Ungebremste Staatsverschuldung? Fiskalregeln bleiben unverzichtbar
Jörg König and
Jörn Quitzau
No 186, Argumente zur Marktwirtschaft und Politik from Stiftung Marktwirtschaft / The Market Economy Foundation, Berlin
Abstract:
Die Staatsverschuldung steigt weltweit auf neue Höchststände.
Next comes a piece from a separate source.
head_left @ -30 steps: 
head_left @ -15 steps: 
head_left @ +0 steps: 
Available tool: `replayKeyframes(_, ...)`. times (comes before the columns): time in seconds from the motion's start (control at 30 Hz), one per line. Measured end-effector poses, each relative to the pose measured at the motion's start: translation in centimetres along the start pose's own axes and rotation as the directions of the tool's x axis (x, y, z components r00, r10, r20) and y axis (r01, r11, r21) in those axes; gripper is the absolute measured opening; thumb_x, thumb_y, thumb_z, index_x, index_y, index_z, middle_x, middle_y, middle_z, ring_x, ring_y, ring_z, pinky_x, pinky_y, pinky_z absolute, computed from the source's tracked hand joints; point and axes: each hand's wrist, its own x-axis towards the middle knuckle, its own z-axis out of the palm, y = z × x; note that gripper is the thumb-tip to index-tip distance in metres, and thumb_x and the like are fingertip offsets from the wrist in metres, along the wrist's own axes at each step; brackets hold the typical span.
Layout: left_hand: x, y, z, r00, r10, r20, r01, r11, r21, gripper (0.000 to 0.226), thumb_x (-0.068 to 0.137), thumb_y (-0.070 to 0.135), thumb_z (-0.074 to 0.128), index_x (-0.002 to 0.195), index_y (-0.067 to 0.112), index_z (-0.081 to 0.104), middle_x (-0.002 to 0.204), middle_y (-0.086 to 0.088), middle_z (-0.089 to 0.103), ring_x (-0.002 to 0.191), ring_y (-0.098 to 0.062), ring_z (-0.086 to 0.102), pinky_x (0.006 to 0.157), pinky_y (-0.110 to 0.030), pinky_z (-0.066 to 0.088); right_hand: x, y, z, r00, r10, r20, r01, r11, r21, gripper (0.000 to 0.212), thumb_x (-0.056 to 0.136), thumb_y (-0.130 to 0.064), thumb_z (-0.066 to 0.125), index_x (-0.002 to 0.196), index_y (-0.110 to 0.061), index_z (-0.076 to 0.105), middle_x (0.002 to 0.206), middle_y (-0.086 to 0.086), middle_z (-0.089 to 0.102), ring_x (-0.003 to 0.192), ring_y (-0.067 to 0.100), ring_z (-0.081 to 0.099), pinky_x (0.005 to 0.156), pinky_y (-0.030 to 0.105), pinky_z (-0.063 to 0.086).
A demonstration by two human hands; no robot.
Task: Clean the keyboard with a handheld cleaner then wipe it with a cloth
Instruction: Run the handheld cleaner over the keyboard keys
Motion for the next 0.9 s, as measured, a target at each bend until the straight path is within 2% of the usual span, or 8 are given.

Nach Jahren niedriger Zinsen geraten die öffentlichen Haushalte vieler Länder unter Druck. Hinzu kommen neue fiskalische Belastungen durch geopolitische Spannungen, höhere Verteidigungsausgaben und den demografischen Wandel. Gleichzeitig gelingt es vielen Staaten selbst außerhalb akuter Krisensituationen nicht, ihre Haushalte nachhaltig zu konsolidieren und glaubwürdige Strategien zum Schuldenabbau vorzulegen. Kritisch wird Verschuldung vor allem dann, wenn Zweifel an der langfristigen Tragfähigkeit der öffentlichen Finanzen bestehen. Überschuldung entsteht dabei meist schleichend als Folge dauerhaft hoher Defizite. Staatsschulden sind jedoch kein Naturereignis, sondern das Ergebnis politischer Anreizstrukturen. Da Finanzmärkte oder Ratingagenturen Regierungen nur begrenzt zu fiskalischer Disziplin zwingen, dienen Fiskalregeln als institutionelle Schutzmechanismen gegen die politische Neigung, aktuelle Ausgaben über neue Schulden zu finanzieren.